A new study conducted by the University of Puerto Rico, the University of Colorado at Boulder and two Venezuelan institutes reveals that babies delivered vaginally had bacterial communities similar to their mother’s vaginal bacteria whereas caesarian newborns had familiar skin bacterial communities. They consider that many of the different microbial communities each of which is distinct and that dwell on humans may defend individuals from various diseases.
New findings reveal an important baseline for identifying the progression of bacterial communities on babies and their related effects on human health according to co-lead study author Maria Dominguez-Bello of the University of Puerto Rico. Experts share that the bacterial communities of C-section babies were subject by species from the staphylococcus genus. Most of these are harmless but very few of them cause severe infections. These differences may be associated with greater health risks in C-section babies, however they feel that further analysis is required.
Prior investigations revealed that babies born through C-section may be more inclined to specific pathogens, allergies and asthma as compared to those born vaginally. Findings may help elaborate greater chances of methicillin-resistant Staphylococcus aureus, or MRSA, in C-section babies. These are generally difficult to treat and they have been increasing in hospitals and clinics in recent years. Former CU-Boulder researcher Elizabeth Costello, now at Stanford University, was co-lead author on the study and co-authors included CU-Boulder Assistant Professor Noah Fierer, CU-Boulder Assistant Professor Rob Knight, Monica Contreras of the Venezuelan Institute for Scientific Research and Magda Magris of the Amazonic Center for Research and Control of Tropical Diseases in Venezuela.
A study conducted in 2004 revealed that approximately 64 percent to 82 percent cases of MRSA skin infections in newborns developed in C-section infants. The WHO suggests that the percentage of births through C-section should not cross 15 percent in any country this is mainly because of greater medical complications. These complications in China are nearly 50 percent and the United States they are about 30 percent.

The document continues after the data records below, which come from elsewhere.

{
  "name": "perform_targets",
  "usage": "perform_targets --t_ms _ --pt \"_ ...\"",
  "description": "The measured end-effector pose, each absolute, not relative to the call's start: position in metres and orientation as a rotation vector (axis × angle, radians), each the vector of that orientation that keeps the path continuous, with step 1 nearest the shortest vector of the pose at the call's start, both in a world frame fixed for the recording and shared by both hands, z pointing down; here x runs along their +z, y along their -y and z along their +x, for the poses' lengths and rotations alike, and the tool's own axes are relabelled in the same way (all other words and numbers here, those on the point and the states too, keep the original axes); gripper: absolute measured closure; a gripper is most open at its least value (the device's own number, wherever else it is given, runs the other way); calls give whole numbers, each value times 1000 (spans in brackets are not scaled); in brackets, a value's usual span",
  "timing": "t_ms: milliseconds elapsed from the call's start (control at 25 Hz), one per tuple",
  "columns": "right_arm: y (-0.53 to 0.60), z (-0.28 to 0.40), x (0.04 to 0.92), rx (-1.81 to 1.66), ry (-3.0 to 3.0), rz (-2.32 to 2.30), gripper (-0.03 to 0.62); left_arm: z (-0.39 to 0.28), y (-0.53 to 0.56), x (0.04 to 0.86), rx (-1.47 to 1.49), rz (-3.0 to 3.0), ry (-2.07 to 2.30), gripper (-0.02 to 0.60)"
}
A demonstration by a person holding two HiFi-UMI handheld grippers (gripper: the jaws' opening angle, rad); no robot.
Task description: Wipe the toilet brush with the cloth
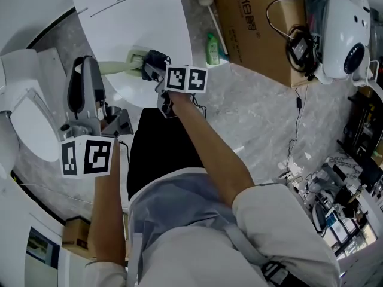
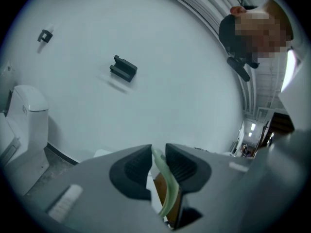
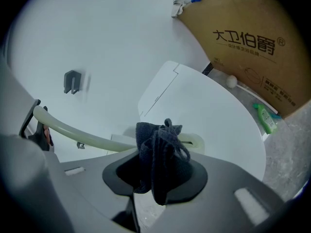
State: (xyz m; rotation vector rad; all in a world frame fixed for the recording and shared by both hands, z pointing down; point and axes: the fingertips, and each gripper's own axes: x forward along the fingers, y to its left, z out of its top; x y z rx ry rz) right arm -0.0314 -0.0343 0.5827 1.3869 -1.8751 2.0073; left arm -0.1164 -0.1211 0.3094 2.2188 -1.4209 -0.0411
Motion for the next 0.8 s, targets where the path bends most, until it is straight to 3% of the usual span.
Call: perform_targets --t_ms 800 --pt "40 -30 520 1964 1919 1345 491 -118 123 309 -28 2226 1408 581"
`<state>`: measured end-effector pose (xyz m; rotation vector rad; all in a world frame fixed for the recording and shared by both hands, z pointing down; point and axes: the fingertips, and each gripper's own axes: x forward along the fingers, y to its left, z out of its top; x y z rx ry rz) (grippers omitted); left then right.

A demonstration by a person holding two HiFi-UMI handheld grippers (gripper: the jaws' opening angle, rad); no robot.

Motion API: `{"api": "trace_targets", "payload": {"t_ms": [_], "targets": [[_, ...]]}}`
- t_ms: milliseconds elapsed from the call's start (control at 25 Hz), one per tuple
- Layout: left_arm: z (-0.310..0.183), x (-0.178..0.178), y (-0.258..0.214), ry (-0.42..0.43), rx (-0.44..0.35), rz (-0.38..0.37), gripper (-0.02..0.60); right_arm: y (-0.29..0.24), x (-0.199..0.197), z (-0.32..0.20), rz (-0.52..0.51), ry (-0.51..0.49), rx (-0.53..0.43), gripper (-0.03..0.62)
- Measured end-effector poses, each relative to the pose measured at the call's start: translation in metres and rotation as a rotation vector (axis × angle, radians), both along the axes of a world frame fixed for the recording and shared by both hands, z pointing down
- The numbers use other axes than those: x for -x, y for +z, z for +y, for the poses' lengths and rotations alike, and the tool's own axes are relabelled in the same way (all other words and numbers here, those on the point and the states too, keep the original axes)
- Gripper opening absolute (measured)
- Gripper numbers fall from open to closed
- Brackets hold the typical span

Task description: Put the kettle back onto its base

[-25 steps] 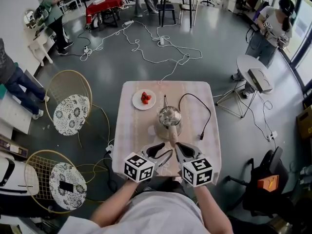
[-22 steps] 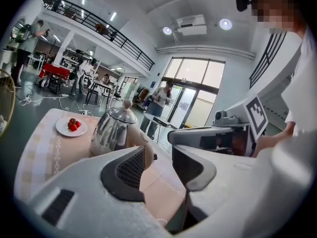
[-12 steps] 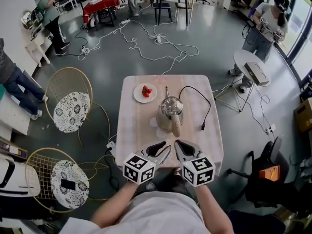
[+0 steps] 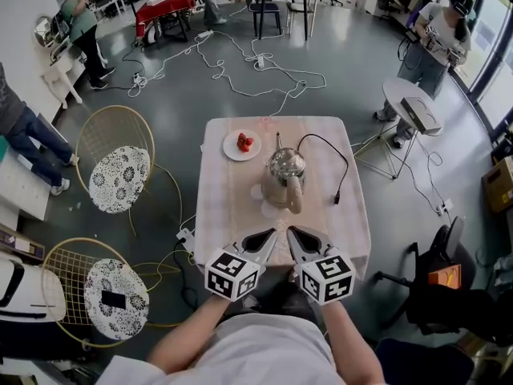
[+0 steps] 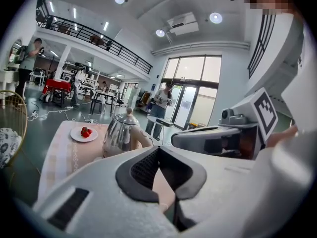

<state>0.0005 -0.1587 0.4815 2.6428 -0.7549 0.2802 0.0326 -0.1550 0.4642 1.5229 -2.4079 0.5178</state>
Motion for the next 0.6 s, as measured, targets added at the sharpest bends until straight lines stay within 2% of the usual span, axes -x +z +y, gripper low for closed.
{"api": "trace_targets", "payload": {"t_ms": [600], "targets": [[0.0062,-0.0016,0.0034,0.019,0.004,-0.012,0.006,-0.0003,0.0015,0.0065,0.006,0.014,-0.005,0.003]]}}
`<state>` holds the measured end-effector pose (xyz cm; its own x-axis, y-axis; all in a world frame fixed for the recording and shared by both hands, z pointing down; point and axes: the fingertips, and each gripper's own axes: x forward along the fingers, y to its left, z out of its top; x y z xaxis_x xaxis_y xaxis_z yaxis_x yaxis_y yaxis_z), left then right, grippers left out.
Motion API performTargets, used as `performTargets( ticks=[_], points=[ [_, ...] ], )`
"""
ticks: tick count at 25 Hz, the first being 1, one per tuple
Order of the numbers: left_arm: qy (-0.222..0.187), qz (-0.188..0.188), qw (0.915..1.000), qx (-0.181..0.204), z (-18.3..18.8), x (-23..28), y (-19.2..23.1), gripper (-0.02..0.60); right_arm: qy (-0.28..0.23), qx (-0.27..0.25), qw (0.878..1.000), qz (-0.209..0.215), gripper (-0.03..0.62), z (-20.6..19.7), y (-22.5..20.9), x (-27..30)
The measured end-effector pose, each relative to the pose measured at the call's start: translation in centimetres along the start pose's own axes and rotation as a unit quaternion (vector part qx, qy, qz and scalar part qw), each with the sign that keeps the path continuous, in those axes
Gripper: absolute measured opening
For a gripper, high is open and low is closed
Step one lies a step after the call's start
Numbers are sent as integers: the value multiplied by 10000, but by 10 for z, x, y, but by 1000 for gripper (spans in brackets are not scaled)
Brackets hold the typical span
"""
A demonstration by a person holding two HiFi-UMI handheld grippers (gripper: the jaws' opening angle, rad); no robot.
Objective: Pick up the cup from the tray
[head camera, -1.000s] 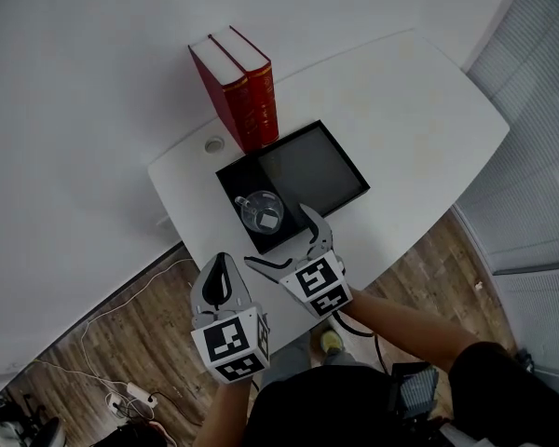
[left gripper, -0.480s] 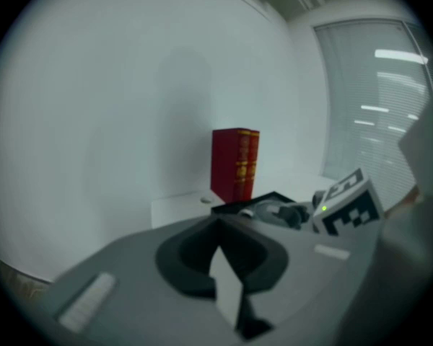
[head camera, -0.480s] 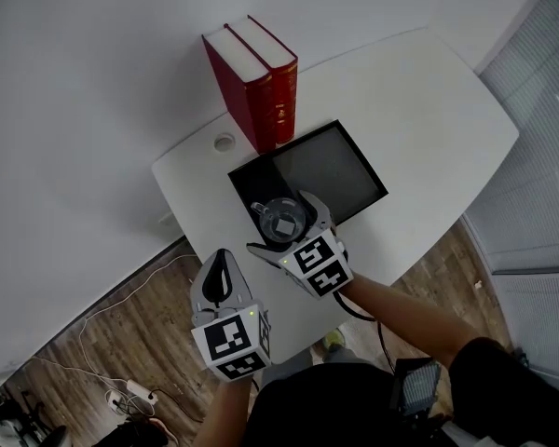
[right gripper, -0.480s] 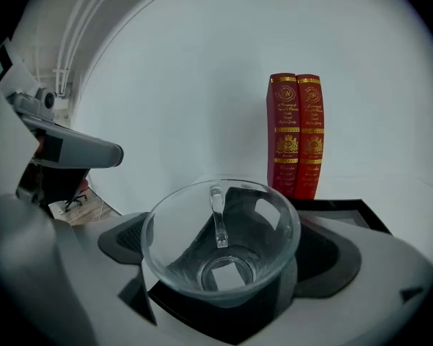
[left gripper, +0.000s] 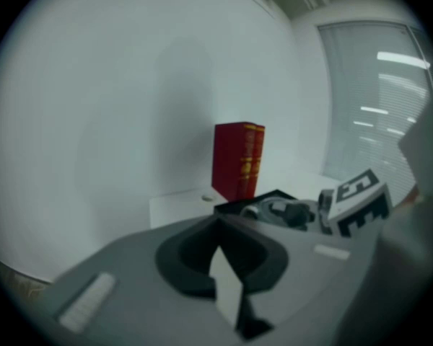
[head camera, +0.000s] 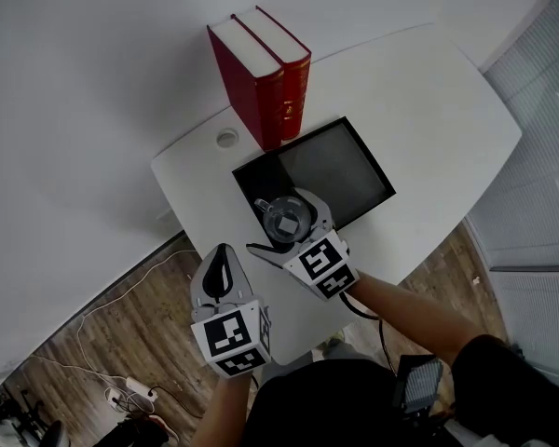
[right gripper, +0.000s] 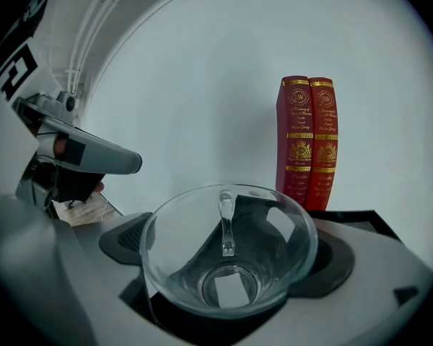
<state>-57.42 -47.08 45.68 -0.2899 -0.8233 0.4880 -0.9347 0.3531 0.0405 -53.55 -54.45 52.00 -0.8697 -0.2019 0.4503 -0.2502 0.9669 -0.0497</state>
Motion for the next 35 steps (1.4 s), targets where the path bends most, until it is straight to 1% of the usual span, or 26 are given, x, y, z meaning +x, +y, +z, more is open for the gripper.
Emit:
performTargets(
  ticks=[6, 7, 8, 16, 22, 29, 35],
  points=[
    [48, -70, 10000, 3, -1, 6, 2, 0, -6, -91, 10000, -32, 569, -1, 0, -1],
    [51, -88, 9999, 4, 0, 7, 2, 0, -6, -103, 9999, -33, 542, -1, -1, -1],
    [54, -109, 9999, 8, 0, 7, 2, 0, -9, -107, 9999, -35, 528, -1, -1, -2],
    [73, -231, 9997, 53, -1, 14, 4, 0, -111, -75, 9998, -134, 443, 0, -6, -4],
    [46, -269, 9996, 59, -4, 14, 6, 0, -167, -82, 9997, -153, 434, 2, -6, -5],
    [-25, -262, 9996, 60, 0, 13, -2, 0, -320, 165, 9993, -141, 433, 6, -10, -14],
    [-115, -102, 9999, 11, 13, 10, -9, 0, -475, 49, 9988, 73, 433, 28, -10, -28]
  ],
)
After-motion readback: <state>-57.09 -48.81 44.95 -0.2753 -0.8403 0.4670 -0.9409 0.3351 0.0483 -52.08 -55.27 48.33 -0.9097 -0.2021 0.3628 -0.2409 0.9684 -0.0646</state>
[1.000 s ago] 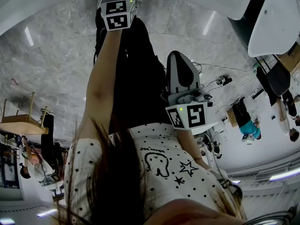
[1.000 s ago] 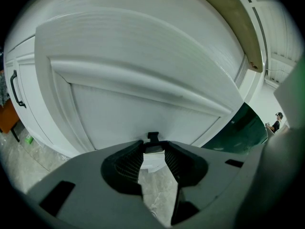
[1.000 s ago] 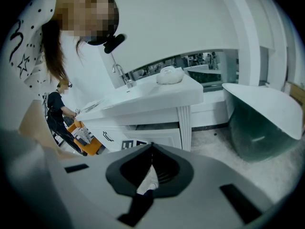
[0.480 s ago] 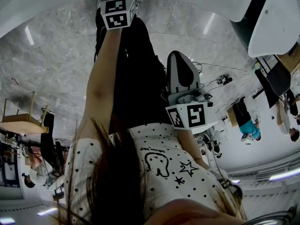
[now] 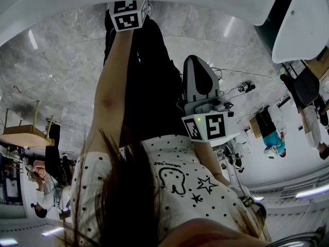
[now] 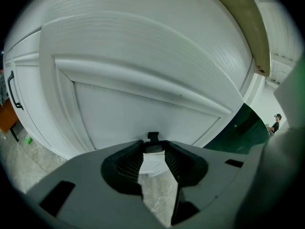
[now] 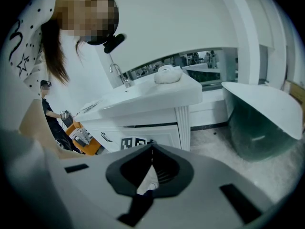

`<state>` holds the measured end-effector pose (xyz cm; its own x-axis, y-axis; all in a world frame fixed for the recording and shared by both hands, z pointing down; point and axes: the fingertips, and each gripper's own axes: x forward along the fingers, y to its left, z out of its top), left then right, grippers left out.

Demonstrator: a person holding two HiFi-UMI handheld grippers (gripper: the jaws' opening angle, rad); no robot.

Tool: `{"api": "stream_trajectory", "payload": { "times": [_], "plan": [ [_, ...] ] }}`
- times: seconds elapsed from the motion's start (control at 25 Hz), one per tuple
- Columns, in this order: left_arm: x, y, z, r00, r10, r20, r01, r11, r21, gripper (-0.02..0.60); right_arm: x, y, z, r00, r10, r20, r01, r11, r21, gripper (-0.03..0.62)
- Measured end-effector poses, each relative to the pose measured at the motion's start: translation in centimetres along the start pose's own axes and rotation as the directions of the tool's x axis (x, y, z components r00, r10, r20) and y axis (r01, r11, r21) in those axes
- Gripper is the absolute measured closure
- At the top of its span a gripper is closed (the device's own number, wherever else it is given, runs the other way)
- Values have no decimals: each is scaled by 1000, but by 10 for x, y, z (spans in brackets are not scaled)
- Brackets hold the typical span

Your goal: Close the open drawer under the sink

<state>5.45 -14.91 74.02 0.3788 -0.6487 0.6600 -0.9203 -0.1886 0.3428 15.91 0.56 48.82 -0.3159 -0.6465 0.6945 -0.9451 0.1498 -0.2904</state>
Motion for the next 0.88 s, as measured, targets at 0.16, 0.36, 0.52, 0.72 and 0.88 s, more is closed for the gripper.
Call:
{"api": "stream_trajectory", "payload": {
  "times": [0.16, 0.36, 0.52, 0.72, 0.88],
  "plan": [
    [1, 1, 2, 1000, 4, 0, -4, 1000, 5, 440, 1, -1, 0, 1000, -1, -4, 1, 1000, 1, 580],
    [1, 4, 10, 1000, 11, 12, -12, 1000, 15, 440, 3, -1, -2, 1000, -2, -8, 2, 1000, -1, 580],
    [3, 5, 14, 1000, 13, 14, -13, 1000, 15, 440, 3, 0, -1, 1000, -2, -11, 2, 1000, -2, 580],
    [4, 5, 13, 1000, 11, 13, -11, 1000, 14, 440, 4, 1, -1, 1000, -1, -10, 1, 1000, -4, 580],
    [3, 4, 14, 1000, 8, 12, -8, 1000, 12, 440, 3, 1, 0, 1000, -1, -10, 1, 1000, -5, 580]
  ]
}}
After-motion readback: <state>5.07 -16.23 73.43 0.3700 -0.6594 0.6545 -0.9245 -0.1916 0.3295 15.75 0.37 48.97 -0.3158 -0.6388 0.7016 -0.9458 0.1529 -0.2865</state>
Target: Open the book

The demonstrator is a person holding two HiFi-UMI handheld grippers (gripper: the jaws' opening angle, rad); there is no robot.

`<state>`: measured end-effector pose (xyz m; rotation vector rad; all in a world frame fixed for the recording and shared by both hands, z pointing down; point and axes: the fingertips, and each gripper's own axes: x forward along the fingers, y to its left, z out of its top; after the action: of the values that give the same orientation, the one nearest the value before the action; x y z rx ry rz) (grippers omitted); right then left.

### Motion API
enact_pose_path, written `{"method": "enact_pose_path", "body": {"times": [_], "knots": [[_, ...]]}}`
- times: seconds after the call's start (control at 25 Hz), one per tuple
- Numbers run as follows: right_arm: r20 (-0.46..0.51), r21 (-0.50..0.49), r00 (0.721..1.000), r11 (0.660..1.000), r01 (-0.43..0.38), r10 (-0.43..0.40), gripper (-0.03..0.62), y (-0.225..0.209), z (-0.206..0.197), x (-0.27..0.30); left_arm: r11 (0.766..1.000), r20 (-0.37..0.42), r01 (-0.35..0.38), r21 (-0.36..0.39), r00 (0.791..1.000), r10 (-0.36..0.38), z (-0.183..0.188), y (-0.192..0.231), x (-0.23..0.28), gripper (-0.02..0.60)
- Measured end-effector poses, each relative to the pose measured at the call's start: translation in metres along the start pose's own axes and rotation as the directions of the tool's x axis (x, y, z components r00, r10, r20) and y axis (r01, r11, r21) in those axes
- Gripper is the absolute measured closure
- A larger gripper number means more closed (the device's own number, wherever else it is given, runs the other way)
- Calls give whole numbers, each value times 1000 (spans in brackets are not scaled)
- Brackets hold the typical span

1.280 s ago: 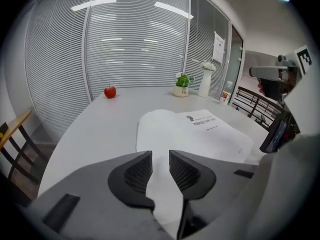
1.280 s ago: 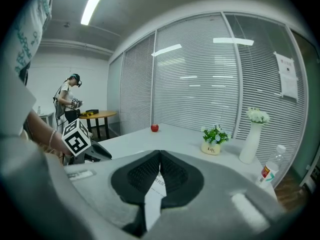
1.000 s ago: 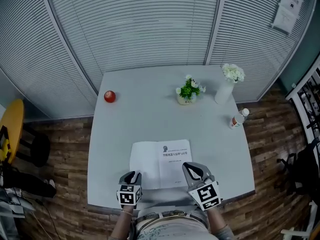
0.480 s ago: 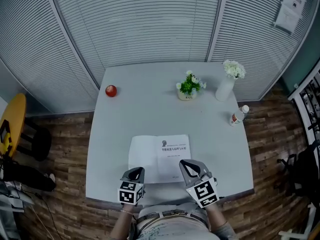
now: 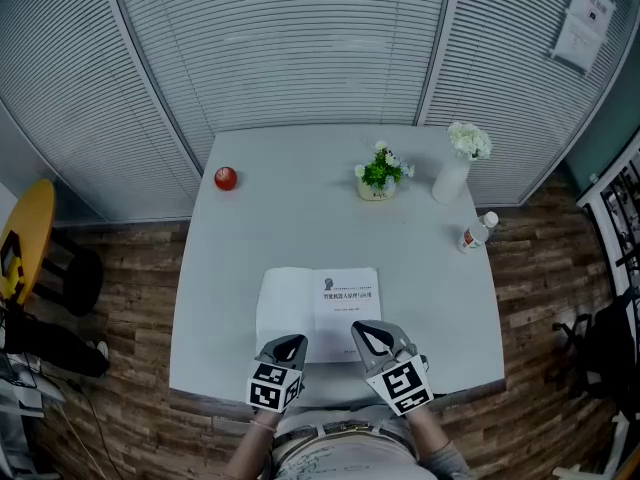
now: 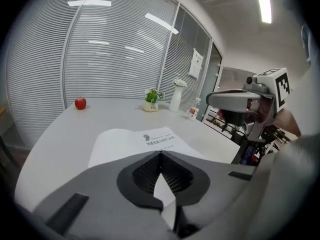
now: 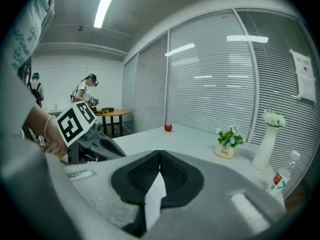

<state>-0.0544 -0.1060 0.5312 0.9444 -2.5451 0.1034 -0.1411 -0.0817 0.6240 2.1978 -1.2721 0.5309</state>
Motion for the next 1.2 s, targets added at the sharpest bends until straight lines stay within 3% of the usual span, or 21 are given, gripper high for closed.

Human microbial communities are known to play a significant role in digestion and immune health. They are assumed to jointly provide us with important traits we depend on for such functions. One possibility is direct transfer of a mother’s vaginal bacteria onto newborns may act as a shield against diseases by controlling the colonization of other harmful pathogens.
In another study led by Knight, experts formed the first atlas of microbial diversity across the human body among adults. They included large variations in microbe populations from the forehead and feet to noses and navels of individuals; these differences were not evident in the PNAS newborn study. The aim of the human bacterial studies is to observe what is normal for healthy people as it would provide a guideline for studies analyzing human disease states.
Knight of CU-Boulder’s chemistry and biochemistry department reveals, “The prospects of learning how differences in individual human microbial communities can be used as a diagnostic tool in biomedicine is frankly quite exciting. With these new data on babies, we now have a second point in time for comparison”.
This study included nine women aged between 21 and 33 years and 10 newborns. It was conducted at the Puerto Ayacucho Hospital in Amazonas State, Venezuela. Within 24 hours experts sampled the babies by swabbing their mouths and skin, they also collected samples from their upper throats and gastrointestinal tract. They further used a powerful gene sequencing technique to concurrently examine all the bacteria.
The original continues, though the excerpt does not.